→ **Information shown**
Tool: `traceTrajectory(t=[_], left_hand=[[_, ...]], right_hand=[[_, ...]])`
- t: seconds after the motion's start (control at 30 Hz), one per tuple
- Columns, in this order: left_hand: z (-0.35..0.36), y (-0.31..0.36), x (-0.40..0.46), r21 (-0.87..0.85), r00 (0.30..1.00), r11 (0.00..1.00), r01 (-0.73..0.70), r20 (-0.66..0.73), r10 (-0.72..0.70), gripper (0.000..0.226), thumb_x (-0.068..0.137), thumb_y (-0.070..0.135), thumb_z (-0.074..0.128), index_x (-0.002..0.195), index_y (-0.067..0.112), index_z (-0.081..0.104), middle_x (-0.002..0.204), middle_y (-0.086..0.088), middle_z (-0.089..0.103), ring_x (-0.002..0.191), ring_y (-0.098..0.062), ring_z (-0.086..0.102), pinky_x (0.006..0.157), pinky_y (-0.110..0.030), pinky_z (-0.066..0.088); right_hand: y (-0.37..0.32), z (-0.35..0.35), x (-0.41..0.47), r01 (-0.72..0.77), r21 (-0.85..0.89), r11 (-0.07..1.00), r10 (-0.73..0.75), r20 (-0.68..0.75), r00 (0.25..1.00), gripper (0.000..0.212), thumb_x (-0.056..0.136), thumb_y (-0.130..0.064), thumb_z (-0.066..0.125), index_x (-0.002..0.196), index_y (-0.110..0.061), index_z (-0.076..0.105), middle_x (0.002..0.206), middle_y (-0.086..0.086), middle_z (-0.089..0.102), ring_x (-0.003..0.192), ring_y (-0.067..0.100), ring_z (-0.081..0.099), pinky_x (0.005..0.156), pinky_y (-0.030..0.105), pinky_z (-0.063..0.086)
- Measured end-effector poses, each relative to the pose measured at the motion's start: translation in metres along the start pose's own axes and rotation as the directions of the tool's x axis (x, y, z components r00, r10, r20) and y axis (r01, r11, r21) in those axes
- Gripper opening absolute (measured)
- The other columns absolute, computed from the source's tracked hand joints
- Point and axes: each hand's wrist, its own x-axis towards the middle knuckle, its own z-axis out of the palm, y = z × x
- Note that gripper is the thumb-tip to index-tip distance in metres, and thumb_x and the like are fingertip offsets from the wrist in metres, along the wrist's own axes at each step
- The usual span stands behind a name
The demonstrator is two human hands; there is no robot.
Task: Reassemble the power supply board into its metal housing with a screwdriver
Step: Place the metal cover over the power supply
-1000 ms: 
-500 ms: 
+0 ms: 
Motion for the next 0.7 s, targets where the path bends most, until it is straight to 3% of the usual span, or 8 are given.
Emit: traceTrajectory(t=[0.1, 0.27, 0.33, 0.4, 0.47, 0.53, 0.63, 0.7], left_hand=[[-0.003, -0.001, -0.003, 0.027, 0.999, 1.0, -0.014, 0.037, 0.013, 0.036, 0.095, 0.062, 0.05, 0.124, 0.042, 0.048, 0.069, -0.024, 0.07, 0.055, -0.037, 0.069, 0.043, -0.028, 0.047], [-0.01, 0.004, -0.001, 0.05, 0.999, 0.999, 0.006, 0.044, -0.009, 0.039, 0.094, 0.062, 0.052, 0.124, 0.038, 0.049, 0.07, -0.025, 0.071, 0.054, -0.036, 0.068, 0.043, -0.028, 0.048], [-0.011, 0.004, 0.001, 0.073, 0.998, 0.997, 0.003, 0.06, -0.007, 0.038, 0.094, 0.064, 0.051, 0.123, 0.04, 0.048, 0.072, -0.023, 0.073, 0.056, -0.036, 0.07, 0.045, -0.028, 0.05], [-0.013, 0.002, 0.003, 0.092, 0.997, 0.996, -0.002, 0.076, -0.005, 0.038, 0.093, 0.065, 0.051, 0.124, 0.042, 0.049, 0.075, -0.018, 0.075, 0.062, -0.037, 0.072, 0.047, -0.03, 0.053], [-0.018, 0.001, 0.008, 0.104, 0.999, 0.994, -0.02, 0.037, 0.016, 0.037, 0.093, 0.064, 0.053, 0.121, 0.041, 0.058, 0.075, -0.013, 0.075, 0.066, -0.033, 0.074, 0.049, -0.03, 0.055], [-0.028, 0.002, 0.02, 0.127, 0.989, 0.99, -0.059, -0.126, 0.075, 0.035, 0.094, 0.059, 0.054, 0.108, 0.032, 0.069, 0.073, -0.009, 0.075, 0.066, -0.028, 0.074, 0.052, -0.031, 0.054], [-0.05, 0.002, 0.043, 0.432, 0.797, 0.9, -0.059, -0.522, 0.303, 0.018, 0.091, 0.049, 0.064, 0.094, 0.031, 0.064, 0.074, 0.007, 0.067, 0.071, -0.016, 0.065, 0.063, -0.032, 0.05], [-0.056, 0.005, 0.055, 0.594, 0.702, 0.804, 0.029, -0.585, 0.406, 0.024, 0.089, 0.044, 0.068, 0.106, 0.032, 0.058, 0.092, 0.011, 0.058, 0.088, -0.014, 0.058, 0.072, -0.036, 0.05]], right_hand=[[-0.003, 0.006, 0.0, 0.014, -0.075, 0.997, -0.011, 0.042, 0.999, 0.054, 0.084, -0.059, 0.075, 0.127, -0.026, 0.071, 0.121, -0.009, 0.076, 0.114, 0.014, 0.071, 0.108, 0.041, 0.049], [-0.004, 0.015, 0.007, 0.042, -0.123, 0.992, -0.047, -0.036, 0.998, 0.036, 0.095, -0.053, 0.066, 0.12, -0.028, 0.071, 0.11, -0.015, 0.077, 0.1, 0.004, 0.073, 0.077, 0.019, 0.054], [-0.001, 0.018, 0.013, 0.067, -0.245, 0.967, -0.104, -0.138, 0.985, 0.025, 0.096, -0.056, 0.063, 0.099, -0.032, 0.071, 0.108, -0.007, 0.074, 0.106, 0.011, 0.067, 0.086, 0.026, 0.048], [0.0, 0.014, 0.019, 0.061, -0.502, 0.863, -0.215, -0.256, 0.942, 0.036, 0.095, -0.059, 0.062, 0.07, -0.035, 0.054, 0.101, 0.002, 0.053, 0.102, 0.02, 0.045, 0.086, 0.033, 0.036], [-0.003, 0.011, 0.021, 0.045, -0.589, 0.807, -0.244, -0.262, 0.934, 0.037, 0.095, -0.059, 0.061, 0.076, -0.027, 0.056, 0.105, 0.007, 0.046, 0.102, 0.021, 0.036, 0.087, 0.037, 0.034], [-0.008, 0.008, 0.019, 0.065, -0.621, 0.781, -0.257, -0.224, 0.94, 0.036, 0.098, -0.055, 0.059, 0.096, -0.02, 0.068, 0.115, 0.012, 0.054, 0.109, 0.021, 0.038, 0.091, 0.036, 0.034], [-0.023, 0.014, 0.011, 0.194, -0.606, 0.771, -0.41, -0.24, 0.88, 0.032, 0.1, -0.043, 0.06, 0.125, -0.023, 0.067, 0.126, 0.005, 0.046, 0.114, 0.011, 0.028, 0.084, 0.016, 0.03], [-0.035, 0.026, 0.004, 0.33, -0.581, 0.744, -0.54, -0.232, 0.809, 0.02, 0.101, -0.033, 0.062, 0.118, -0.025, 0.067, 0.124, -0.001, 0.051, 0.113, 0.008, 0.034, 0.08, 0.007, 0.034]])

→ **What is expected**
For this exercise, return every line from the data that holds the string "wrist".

→ **Final answer**
- Point and axes: each hand's wrist, its own x-axis towards the middle knuckle, its own z-axis out of the palm, y = z × x
- Note that gripper is the thumb-tip to index-tip distance in metres, and thumb_x and the like are fingertip offsets from the wrist in metres, along the wrist's own axes at each step

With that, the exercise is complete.